AIM OF THE EXERCISE: With pictures excluded, give again exactly the lines running from the one holding "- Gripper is" through the end of the listing below.

DATA PROVIDED:
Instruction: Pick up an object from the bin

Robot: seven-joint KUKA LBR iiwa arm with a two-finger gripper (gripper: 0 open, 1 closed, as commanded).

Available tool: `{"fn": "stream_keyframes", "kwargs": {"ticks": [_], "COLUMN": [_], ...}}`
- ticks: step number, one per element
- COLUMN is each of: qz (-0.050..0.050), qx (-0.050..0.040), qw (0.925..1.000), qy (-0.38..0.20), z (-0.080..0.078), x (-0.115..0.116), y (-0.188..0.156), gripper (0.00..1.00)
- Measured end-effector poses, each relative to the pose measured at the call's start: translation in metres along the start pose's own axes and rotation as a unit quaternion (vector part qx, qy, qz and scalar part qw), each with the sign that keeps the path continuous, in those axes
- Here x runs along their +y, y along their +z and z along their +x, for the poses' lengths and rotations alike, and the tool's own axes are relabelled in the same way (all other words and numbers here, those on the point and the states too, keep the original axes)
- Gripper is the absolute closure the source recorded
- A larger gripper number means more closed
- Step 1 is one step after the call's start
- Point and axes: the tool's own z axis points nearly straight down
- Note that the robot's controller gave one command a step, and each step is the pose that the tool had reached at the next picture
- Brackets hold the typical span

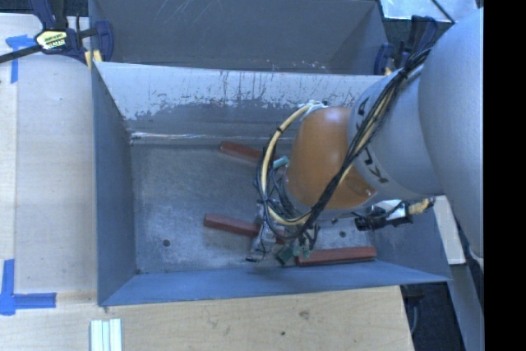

YOUR SOLUTION:
- Gripper is the absolute closure the source recorded
- A larger gripper number means more closed
- Step 1 is one step after the call's start
- Point and axes: the tool's own z axis points nearly straight down
- Note that the robot's controller gave one command a step, and each step is the pose that the tool had reached at the next picture
- Brackets hold the typical span

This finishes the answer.